When Michael returns home (having had something of a breakdown during a speech and, apparently, having split with Lisa), he finds that his wife has planned a surprise party for him and, for one brief moment, he tries to reach out to her and ask for help. For one moment, he tells his wife that he can’t recognize any of the people she’s invited and asks her who she is, who she is really. His wife, however, brushes it off, and Michael decides not to press the issue, casually letting it drop. As he says to his son, he’s not leaving. Where would he go?

That ending would be almost unbearably bleak, were it not for a short post-script; Lisa, driving back home with her friend, is writing Michael a letter. But unlike the letter from his ex earlier in the film, which was full of bitterness and anger, this letter is wistful and sweet. Lisa has her face and voice back and, moments before the camera fades to credits, we see that her friend also has a unique face.

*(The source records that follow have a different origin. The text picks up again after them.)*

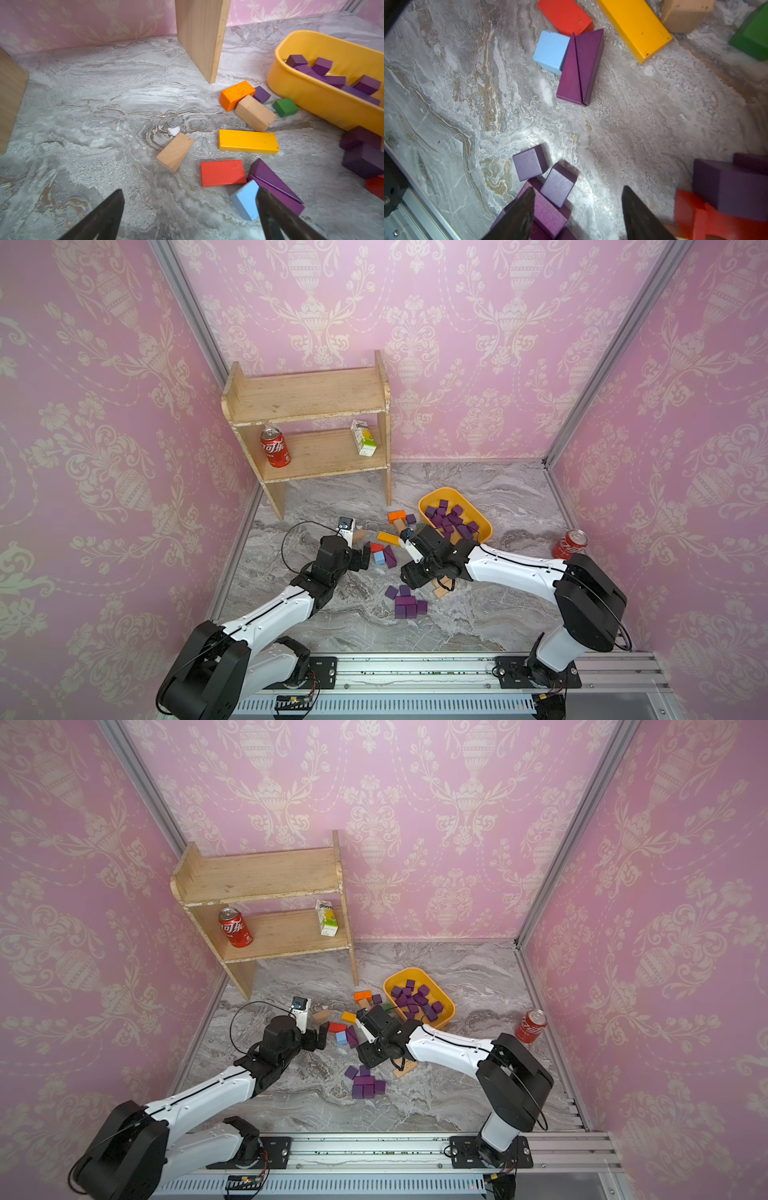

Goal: Pick purple bricks into the storage bin
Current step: Pick up the building block from the center of the board.

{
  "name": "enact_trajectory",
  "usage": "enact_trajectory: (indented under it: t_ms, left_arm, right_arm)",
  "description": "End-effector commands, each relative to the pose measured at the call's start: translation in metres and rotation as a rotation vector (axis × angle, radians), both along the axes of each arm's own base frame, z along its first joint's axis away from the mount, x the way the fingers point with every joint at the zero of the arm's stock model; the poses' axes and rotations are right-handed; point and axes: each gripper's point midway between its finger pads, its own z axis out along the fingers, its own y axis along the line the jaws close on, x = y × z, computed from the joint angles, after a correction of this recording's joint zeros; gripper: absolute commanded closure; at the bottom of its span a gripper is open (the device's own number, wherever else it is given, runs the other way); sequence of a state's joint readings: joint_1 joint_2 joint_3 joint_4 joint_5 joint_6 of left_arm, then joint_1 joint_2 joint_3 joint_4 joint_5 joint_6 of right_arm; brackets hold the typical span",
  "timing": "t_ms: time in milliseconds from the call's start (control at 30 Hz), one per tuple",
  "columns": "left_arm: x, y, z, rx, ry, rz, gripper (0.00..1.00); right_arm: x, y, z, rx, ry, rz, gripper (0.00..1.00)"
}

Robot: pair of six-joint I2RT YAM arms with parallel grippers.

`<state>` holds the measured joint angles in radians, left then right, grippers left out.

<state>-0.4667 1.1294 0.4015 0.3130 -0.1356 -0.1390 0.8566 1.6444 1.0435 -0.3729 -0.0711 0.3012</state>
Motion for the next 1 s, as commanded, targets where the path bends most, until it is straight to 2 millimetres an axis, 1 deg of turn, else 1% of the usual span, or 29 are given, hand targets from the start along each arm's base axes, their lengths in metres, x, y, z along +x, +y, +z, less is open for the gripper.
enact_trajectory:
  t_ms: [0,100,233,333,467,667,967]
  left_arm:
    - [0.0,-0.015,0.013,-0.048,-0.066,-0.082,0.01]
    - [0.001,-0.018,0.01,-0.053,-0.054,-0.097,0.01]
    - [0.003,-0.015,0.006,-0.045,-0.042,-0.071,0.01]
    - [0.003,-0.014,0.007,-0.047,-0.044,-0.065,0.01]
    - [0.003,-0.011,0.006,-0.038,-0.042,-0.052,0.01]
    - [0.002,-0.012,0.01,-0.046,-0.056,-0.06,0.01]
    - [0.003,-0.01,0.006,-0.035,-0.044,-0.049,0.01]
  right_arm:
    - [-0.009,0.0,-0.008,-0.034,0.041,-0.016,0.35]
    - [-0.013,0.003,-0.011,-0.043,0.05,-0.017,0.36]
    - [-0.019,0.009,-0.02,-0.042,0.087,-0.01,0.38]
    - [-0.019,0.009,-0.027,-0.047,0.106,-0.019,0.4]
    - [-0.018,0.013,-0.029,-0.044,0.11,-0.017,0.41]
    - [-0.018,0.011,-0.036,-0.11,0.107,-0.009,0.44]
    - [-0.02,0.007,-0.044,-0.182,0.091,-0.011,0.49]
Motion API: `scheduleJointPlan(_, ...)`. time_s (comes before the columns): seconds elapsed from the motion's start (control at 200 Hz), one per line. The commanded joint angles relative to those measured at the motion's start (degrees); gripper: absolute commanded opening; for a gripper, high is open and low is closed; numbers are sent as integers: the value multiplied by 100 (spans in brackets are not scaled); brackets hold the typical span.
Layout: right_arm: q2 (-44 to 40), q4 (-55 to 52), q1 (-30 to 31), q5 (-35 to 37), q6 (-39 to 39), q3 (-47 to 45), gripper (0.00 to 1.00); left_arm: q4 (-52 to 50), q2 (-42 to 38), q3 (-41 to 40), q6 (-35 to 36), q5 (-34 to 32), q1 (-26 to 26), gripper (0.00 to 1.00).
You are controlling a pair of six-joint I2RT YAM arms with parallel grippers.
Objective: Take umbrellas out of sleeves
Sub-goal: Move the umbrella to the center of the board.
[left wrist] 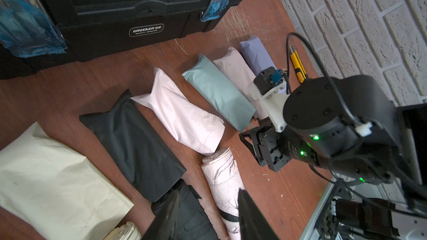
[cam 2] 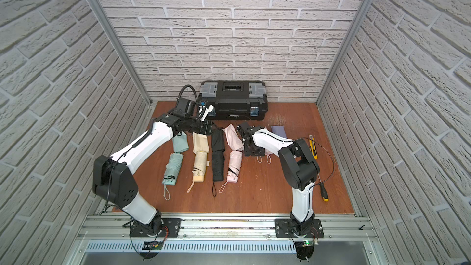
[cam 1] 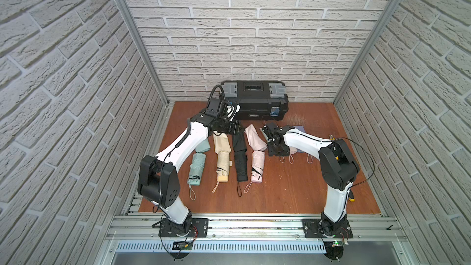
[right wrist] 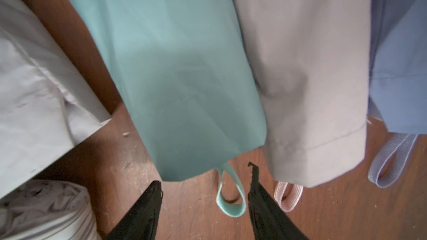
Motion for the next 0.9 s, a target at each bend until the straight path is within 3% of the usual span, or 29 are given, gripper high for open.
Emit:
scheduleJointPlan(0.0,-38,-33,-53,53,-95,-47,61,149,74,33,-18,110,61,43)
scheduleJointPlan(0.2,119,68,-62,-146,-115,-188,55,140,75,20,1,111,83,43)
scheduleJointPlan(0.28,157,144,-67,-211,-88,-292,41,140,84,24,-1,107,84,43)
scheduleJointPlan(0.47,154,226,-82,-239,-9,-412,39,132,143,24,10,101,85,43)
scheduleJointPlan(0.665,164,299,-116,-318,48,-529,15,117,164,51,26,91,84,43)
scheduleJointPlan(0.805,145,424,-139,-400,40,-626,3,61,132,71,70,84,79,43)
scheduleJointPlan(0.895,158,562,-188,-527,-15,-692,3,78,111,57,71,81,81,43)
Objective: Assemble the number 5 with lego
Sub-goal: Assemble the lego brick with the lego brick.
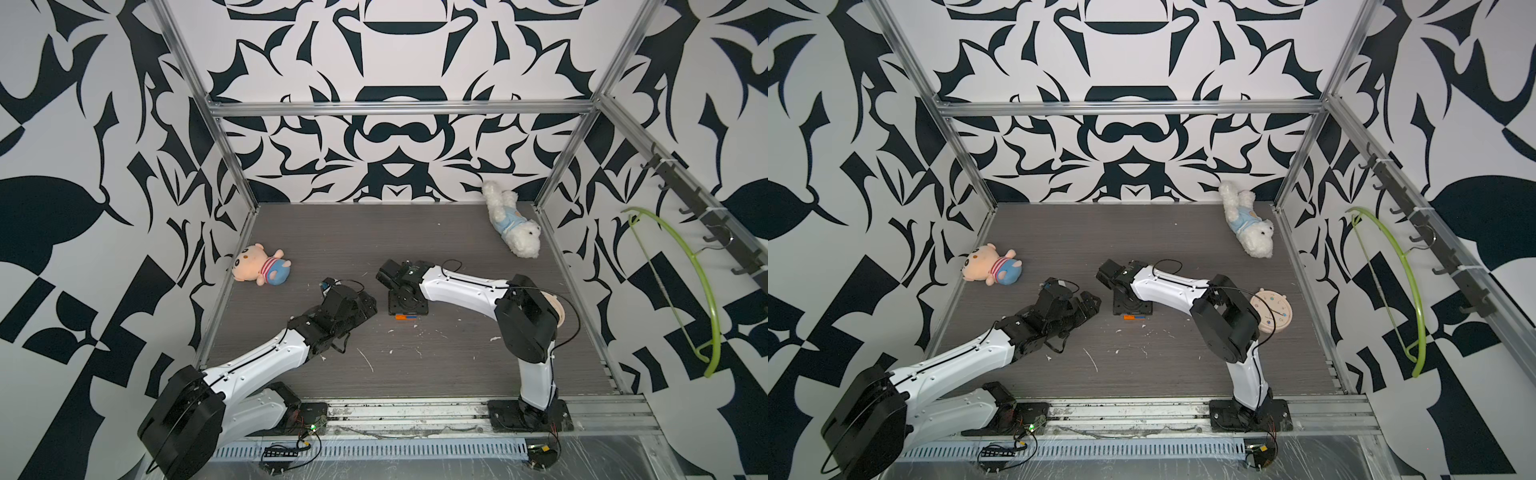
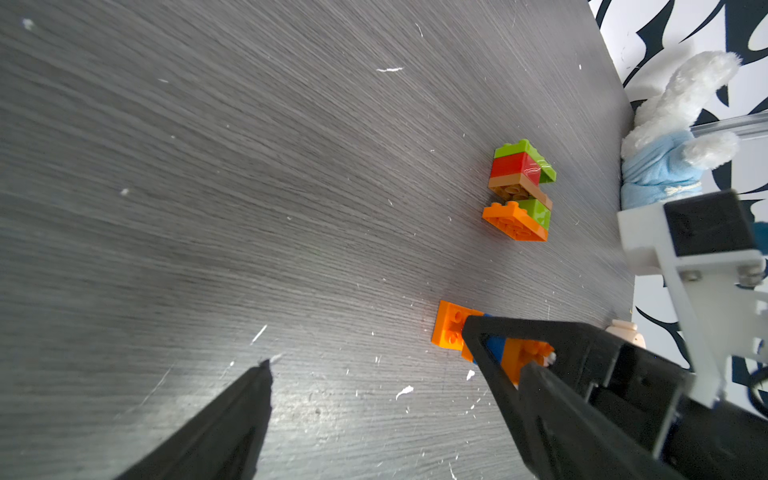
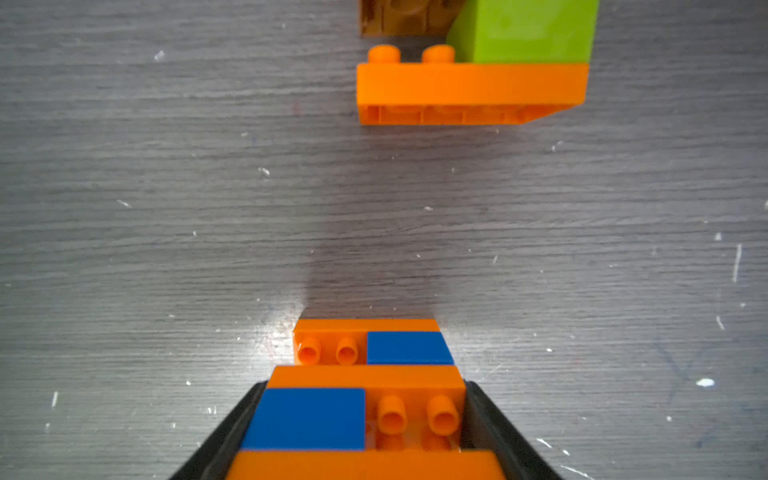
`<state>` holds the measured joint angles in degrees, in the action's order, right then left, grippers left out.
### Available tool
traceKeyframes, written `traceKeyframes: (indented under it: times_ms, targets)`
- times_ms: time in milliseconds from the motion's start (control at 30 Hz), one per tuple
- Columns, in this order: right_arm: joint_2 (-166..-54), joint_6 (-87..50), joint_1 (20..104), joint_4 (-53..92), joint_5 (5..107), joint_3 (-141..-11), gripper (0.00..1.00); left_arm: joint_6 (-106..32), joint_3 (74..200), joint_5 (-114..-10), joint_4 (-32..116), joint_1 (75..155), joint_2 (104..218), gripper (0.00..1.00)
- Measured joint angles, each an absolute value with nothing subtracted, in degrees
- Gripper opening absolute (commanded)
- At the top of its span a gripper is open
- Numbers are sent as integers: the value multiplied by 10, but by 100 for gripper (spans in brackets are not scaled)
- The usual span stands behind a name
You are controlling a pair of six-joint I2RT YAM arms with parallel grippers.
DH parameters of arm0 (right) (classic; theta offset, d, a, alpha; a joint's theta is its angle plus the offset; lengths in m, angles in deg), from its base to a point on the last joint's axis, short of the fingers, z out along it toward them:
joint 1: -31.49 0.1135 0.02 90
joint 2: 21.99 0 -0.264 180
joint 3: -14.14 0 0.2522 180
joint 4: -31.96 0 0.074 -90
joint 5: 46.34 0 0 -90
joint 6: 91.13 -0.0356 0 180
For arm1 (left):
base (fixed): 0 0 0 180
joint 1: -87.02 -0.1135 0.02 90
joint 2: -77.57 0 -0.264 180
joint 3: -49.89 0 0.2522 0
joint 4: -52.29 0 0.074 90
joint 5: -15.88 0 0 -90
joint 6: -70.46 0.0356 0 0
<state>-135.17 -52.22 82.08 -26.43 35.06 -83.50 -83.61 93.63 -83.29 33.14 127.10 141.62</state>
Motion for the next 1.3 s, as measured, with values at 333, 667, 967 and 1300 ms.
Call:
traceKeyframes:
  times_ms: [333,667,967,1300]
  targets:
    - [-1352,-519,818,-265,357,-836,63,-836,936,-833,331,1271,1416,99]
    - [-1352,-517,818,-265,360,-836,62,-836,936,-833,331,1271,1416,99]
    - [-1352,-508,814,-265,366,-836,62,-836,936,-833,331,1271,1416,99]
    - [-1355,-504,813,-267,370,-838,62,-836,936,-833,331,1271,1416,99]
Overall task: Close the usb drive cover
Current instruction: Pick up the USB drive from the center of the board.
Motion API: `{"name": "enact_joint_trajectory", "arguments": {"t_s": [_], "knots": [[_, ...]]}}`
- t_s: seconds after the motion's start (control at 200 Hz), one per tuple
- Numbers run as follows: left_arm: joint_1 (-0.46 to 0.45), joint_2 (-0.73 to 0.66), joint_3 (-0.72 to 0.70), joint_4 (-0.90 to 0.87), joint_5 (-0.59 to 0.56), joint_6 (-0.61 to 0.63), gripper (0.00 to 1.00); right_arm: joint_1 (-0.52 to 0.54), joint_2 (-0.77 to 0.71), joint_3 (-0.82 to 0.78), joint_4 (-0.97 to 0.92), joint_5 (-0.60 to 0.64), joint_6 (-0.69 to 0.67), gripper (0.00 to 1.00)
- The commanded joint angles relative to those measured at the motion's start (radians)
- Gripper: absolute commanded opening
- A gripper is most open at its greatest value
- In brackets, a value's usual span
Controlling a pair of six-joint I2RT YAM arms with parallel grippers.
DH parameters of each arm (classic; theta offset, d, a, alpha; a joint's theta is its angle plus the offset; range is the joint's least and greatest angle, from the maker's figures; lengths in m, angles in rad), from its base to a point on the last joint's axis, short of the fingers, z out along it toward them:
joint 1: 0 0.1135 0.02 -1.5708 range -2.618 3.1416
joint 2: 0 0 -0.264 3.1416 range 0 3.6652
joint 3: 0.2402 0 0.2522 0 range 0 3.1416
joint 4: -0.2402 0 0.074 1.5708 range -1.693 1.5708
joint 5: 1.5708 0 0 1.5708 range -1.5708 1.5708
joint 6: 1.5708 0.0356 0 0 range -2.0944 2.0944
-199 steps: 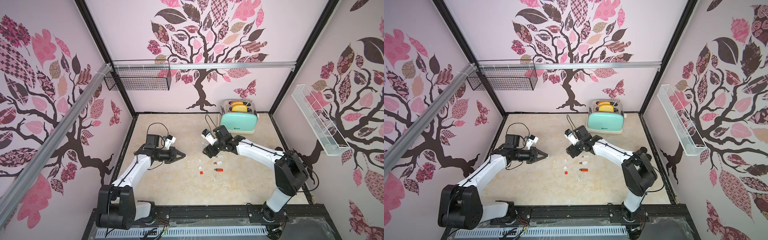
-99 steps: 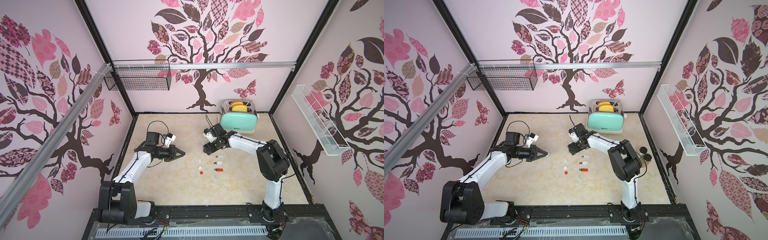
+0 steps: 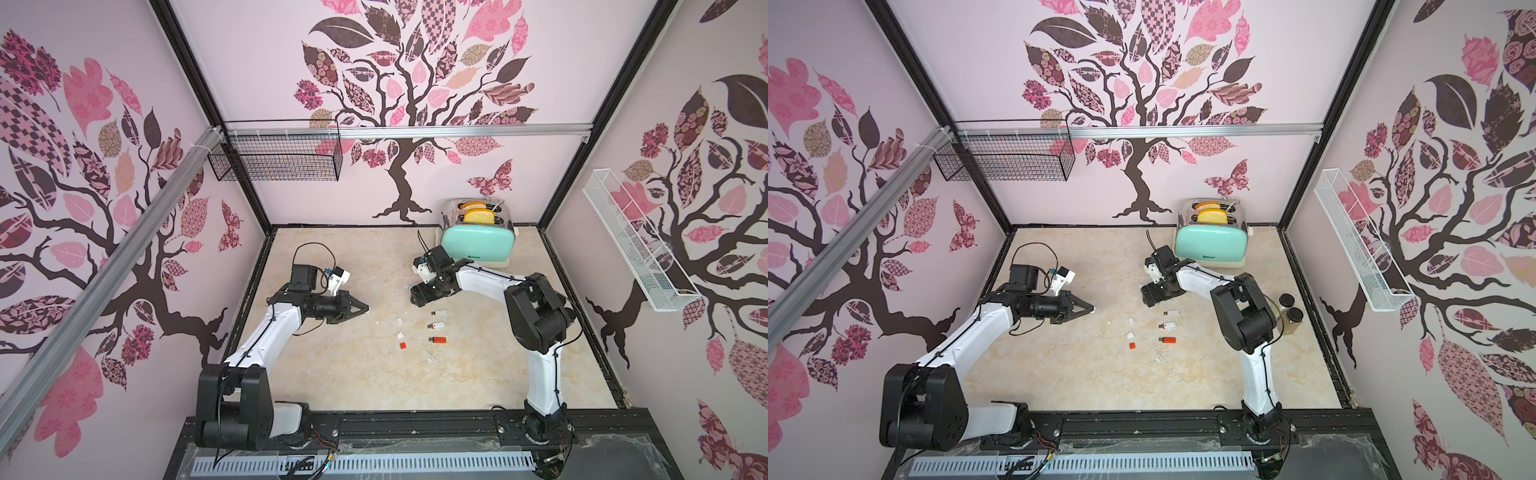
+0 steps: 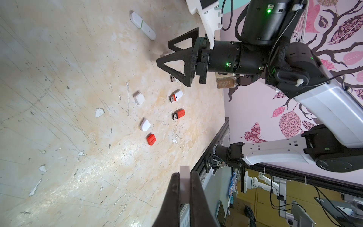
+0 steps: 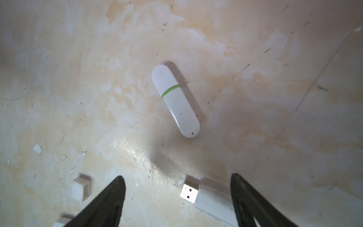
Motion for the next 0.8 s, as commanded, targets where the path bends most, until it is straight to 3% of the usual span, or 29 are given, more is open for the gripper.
{"name": "enact_joint_trajectory", "arguments": {"t_s": [0.0, 0.335, 0.795], "knots": [[0.009, -0.028, -0.001, -0.010, -0.009, 0.026, 0.00, -0.006, 0.012, 0.016, -0.002, -0.014, 0.010, 0.85], [0.019, -0.034, -0.022, 0.027, 0.008, 0.007, 0.00, -0.007, -0.030, -0.040, -0.005, 0.011, 0.011, 0.82], [0.027, -0.039, -0.017, 0.013, -0.018, 0.018, 0.00, -0.007, -0.076, -0.098, -0.051, 0.034, 0.007, 0.66]]}}
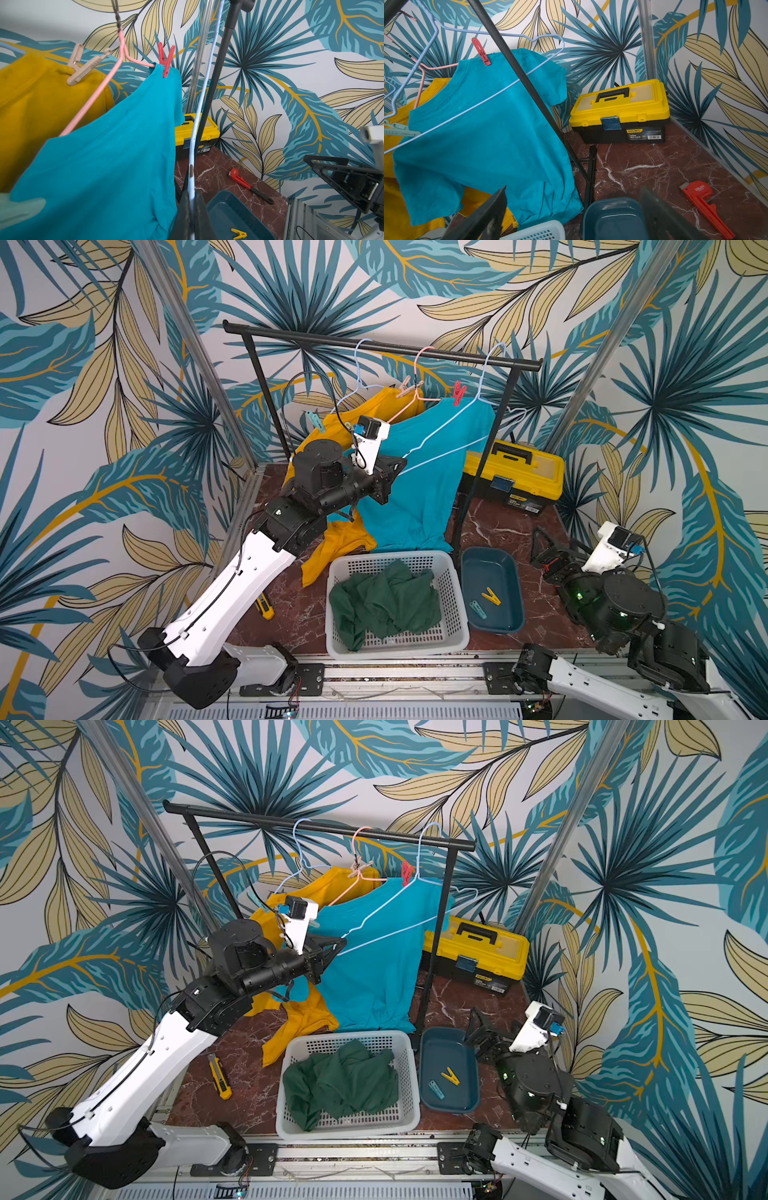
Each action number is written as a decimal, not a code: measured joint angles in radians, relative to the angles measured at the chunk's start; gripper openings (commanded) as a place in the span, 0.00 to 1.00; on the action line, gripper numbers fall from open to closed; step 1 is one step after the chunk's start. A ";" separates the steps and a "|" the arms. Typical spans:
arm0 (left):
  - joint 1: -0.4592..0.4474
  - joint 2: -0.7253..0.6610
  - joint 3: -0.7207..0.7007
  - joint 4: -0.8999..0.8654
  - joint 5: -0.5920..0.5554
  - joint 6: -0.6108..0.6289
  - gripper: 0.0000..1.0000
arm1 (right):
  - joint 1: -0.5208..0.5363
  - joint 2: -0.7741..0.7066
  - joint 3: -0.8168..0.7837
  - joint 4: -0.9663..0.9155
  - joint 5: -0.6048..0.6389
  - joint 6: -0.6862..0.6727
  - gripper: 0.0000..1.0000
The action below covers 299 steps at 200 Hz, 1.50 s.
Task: Remove the clothespins securing t-shirts to the hanger
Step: Place the hanger on the clothes rail.
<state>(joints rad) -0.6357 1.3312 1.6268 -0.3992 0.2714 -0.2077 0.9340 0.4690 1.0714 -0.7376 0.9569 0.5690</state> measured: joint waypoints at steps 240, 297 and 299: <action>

Because of course she does. Everyone Michael met in the hotel has their own face and voice, even if Michael couldn’t see it. Everyone there, as Michael speech says, has had a day and a childhood. There is a world out there, outside of Michael’s ball of pain and loneliness, but until he can honestly admit what’s wrong with him and seek help, it’s a world he can never see. He’ll always be alone at his own party, watching a Japanese sex doll sing Momotaro’s Song.